— Work to complete —
Copy all lines in the data that contain the string "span".

— The data —
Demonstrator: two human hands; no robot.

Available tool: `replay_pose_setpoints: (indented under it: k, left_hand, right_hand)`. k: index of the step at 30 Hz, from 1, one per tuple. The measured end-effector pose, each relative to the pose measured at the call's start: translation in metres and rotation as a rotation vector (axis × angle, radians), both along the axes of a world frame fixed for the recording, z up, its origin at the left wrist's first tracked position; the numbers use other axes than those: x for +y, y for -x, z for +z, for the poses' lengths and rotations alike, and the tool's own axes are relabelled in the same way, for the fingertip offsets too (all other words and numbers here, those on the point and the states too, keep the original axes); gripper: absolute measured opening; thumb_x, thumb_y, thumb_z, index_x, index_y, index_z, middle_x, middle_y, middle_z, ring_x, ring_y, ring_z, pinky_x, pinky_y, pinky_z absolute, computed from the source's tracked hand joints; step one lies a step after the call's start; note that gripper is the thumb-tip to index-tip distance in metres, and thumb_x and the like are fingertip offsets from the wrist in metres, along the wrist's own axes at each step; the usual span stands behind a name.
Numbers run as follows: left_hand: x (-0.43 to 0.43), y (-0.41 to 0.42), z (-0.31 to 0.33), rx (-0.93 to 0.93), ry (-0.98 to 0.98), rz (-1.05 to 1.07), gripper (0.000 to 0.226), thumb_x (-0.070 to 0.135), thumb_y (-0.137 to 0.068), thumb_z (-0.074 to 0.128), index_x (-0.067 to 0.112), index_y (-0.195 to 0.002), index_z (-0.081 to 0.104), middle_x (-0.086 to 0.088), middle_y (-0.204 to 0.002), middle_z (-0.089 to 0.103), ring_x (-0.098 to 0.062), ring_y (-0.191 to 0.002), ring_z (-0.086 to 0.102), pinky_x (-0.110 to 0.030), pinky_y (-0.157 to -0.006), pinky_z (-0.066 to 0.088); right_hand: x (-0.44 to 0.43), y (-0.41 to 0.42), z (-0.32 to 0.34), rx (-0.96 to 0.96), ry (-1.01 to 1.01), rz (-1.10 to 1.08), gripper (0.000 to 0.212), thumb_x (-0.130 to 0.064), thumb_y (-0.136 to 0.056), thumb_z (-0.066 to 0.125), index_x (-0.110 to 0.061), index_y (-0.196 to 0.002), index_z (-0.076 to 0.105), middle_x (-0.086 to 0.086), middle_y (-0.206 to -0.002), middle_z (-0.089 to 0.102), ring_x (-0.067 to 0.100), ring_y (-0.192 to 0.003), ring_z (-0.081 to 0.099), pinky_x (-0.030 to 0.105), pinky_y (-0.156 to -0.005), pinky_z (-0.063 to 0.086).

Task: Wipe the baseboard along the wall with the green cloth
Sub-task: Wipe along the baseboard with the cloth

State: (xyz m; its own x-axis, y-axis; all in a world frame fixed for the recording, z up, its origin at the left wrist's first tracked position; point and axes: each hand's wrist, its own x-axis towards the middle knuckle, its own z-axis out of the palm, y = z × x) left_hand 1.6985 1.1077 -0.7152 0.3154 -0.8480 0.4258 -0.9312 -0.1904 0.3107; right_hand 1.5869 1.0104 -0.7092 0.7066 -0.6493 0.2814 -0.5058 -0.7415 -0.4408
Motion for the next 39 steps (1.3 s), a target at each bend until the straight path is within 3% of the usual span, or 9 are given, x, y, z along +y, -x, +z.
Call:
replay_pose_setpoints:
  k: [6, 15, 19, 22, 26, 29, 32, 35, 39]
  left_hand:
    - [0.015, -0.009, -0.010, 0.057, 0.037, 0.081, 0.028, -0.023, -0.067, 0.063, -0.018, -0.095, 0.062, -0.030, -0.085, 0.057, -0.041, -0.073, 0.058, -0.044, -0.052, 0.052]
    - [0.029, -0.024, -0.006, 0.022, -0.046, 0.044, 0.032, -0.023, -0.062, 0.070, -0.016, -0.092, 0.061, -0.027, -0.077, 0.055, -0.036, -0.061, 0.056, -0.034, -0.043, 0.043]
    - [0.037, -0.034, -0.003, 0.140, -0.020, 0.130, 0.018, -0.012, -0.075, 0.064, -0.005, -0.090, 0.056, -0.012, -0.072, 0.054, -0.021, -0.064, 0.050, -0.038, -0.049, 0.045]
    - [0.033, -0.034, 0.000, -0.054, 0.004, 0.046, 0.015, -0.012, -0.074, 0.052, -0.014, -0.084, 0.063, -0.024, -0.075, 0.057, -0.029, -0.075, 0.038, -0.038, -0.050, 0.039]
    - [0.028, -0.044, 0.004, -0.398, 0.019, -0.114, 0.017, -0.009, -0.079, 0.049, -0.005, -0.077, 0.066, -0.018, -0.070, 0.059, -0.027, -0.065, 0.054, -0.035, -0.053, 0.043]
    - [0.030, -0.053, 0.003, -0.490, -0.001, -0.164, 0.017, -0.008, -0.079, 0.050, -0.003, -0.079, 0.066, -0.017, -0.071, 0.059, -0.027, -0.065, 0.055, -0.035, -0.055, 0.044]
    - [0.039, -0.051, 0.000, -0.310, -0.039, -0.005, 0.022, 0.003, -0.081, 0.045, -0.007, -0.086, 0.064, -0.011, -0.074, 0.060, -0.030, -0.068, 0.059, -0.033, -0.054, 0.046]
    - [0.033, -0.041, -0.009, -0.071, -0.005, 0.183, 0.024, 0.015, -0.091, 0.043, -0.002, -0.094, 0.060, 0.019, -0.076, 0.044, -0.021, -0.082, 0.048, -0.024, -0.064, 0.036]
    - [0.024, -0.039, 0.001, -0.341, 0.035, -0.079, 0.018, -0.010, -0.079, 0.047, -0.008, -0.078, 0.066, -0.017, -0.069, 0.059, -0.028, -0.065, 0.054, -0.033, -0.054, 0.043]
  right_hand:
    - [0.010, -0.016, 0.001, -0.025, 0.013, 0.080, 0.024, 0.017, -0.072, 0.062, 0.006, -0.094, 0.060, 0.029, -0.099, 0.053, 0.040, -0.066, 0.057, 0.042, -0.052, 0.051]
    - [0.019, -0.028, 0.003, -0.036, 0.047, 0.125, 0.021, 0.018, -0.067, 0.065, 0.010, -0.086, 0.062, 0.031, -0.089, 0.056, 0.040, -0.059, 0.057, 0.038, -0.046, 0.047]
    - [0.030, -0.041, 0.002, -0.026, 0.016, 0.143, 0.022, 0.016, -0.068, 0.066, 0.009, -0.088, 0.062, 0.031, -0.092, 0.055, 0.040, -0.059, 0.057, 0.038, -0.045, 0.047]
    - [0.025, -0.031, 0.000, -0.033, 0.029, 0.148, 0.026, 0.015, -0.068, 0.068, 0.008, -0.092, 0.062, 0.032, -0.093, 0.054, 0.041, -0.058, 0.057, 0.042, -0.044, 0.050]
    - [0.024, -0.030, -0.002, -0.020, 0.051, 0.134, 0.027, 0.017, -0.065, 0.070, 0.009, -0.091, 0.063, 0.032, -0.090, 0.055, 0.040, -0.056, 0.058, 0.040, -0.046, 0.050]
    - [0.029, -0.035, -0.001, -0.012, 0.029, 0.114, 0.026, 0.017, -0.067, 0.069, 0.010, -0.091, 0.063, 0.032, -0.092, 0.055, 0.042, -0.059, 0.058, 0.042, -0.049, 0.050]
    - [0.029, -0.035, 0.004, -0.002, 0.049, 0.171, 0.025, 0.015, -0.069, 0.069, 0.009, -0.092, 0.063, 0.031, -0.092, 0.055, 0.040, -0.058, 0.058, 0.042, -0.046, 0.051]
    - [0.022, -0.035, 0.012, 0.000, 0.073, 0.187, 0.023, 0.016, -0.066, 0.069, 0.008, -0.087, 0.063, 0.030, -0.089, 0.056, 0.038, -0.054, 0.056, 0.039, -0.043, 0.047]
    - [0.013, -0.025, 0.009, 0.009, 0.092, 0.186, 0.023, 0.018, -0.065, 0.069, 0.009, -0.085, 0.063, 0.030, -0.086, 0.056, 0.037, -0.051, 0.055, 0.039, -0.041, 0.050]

— Answer —
Available tool: `replay_pose_setpoints: (indented under it: k, left_hand, right_hand)`. k: index of the step at 30 Hz, from 1, one per tuple. The measured end-effector pose, each relative to the pose measured at the call's start: translation in metres and rotation as a rotation vector (axis × angle, radians), both along the axes of a world frame fixed for the recording, z up, its origin at the left wrist's first tracked position; the numbers use other axes than those: x for +y, y for -x, z for +z, for the poses' lengths and rotations alike, and the tool's own axes are relabelled in the same way, for the fingertip offsets too (all other words and numbers here, those on the point and the states too, keep the original axes); gripper: absolute measured opening; thumb_x, thumb_y, thumb_z, index_x, index_y, index_z, middle_x, middle_y, middle_z, ring_x, ring_y, ring_z, pinky_x, pinky_y, pinky_z absolute, computed from the source's tracked hand joints; step one lies a step after the call's start; note that gripper is the thumb-tip to index-tip distance in metres, and thumb_x and the like are fingertip offsets from the wrist in metres, along the wrist's own axes at each step; the usual span stands behind a name.
Motion for the next 39 steps (1.3 s), a target at each bend until the straight path is within 3% of the usual span, or 9 are given, x, y, z along +y, -x, +z.

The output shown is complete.